• WHAT TO WORK ON: In the data below, the answer is the run of lines from the line containing "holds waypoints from" through the line containing "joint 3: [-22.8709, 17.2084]", both included; print it exactly and nothing else.

• DATA SECTION:
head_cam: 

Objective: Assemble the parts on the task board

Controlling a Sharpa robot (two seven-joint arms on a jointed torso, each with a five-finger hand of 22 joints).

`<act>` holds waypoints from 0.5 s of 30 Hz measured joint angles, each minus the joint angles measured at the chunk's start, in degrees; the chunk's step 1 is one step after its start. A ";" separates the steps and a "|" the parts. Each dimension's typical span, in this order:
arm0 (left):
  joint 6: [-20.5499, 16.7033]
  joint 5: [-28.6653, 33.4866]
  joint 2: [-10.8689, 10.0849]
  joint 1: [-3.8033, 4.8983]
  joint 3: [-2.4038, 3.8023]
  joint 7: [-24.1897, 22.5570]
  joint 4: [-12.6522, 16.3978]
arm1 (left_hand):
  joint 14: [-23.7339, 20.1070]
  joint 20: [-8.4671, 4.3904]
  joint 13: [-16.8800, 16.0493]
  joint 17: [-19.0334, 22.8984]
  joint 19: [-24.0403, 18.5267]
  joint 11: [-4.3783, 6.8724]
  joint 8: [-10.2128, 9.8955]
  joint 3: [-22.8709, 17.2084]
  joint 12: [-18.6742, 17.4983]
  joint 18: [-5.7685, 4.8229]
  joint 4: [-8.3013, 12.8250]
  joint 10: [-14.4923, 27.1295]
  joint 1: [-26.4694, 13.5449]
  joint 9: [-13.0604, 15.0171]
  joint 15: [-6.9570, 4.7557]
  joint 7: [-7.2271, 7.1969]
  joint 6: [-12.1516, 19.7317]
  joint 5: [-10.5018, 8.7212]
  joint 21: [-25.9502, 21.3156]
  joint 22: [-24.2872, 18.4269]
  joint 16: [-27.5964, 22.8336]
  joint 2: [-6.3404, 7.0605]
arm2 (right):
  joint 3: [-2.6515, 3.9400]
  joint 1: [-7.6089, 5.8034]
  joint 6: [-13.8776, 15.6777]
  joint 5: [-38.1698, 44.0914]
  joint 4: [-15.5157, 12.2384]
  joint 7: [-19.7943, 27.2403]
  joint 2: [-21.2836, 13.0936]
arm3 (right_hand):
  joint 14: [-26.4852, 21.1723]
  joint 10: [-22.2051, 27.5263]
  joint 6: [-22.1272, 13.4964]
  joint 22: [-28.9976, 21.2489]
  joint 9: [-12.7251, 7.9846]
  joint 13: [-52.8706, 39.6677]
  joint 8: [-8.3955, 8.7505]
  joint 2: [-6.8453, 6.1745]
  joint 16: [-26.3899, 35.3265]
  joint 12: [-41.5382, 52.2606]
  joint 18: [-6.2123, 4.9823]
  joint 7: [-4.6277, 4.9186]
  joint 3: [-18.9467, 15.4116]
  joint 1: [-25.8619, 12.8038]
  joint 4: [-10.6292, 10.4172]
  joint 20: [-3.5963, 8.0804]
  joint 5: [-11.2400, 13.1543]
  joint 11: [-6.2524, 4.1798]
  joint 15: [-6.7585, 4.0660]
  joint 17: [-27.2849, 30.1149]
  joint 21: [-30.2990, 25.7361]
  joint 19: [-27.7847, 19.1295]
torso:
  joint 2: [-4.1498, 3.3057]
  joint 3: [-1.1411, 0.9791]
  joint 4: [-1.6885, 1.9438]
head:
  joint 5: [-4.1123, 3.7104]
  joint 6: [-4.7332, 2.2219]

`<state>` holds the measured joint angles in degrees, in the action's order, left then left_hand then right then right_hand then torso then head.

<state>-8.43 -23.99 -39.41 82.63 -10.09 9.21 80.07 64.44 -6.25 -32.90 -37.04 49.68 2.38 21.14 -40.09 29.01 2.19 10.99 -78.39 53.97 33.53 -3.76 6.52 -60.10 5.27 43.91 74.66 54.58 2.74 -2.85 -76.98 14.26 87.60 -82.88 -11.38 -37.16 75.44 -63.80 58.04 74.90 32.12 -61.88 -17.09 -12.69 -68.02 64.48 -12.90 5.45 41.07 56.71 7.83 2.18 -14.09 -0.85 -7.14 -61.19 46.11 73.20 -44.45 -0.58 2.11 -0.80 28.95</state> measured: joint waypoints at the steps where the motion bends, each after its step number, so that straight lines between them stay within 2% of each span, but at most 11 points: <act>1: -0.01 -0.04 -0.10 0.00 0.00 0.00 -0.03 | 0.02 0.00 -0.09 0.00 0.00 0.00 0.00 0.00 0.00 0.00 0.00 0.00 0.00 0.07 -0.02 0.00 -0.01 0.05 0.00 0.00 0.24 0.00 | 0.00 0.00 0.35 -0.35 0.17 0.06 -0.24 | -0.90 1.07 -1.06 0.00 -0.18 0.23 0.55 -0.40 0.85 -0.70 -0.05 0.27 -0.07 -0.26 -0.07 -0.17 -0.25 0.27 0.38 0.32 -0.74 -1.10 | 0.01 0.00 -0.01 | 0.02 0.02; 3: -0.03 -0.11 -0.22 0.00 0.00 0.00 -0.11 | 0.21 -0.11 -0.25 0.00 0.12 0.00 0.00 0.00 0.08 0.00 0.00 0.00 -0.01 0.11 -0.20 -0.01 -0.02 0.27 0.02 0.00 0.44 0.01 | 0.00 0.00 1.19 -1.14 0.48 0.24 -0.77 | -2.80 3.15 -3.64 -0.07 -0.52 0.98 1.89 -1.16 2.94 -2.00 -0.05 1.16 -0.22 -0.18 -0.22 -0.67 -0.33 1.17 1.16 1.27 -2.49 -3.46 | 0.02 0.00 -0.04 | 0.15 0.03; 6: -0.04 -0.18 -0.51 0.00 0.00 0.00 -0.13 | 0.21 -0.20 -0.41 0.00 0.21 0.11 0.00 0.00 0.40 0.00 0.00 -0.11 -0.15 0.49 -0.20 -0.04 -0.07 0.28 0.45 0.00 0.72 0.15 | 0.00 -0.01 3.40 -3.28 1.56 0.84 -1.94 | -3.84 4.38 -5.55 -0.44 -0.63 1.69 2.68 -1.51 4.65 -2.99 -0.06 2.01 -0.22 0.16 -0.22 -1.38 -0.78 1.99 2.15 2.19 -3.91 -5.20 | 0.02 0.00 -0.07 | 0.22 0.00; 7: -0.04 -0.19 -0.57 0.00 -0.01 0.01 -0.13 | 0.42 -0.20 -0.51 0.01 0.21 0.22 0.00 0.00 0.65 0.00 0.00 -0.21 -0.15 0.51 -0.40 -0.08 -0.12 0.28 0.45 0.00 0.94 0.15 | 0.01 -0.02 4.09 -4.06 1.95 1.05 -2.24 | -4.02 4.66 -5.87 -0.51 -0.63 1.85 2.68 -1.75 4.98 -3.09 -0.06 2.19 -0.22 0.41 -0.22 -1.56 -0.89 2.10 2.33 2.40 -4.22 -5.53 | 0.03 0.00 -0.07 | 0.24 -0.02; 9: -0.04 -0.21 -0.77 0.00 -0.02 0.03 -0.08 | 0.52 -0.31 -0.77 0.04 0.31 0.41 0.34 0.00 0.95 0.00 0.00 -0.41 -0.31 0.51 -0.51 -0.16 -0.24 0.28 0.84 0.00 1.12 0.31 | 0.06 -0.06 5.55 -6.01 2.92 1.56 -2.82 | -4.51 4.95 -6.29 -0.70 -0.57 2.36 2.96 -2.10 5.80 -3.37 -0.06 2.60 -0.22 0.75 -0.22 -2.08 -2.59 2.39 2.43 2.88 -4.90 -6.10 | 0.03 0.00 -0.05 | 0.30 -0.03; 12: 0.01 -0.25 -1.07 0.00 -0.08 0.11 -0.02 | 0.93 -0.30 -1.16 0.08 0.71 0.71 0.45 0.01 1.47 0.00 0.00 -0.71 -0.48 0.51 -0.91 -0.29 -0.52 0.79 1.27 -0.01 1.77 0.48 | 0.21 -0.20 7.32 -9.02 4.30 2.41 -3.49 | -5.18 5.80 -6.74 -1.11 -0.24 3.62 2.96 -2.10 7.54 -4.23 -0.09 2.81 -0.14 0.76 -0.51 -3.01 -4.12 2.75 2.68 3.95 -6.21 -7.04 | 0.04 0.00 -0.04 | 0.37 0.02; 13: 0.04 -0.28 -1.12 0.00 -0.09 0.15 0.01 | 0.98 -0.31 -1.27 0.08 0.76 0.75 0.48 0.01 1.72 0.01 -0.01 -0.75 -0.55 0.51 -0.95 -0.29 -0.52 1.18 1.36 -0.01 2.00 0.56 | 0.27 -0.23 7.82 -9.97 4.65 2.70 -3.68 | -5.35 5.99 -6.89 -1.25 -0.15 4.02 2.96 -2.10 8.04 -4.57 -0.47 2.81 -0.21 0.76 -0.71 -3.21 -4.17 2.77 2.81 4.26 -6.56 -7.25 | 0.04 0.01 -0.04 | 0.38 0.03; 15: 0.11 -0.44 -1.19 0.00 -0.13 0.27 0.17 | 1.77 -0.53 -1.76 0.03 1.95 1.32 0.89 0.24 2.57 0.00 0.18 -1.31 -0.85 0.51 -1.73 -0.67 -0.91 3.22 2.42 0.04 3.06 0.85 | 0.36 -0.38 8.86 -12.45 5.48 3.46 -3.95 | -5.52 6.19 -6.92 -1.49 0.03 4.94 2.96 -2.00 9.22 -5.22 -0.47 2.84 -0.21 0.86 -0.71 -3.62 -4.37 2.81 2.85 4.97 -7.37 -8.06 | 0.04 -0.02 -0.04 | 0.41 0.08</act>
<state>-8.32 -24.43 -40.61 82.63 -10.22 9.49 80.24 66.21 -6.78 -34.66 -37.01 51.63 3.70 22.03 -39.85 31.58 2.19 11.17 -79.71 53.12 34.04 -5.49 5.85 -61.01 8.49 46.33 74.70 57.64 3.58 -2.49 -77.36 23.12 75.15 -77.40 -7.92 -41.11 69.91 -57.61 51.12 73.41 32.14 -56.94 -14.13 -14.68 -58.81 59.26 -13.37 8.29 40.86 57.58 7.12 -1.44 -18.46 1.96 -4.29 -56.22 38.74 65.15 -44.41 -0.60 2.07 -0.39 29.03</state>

• RESPONSE BELOW:
`<act>` holds waypoints from 0.5 s of 30 Hz measured joint angles, each minus the joint angles measured at the chunk's start, in degrees; the chunk's step 1 is one step after its start. A ";" separates the steps and a "|" the parts. Each dimension's typical span, in this order:
arm0 (left):
  joint 6: [-20.5499, 16.7033]
  joint 5: [-28.6653, 33.4866]
  joint 2: [-10.8689, 10.0849]
  joint 1: [-3.8033, 4.8983]
  joint 3: [-2.4038, 3.8023]
  joint 7: [-24.1897, 22.5570]
  joint 4: [-12.6522, 16.3978]
arm1 (left_hand):
  joint 14: [-23.7339, 20.1070]
  joint 20: [-8.4671, 4.3904]
  joint 13: [-16.8800, 16.0493]
  joint 17: [-19.0334, 22.8984]
  joint 19: [-24.0403, 18.5267]
  joint 11: [-4.3783, 6.8724]
  joint 8: [-10.2128, 9.8955]
  joint 3: [-22.8709, 17.2084]

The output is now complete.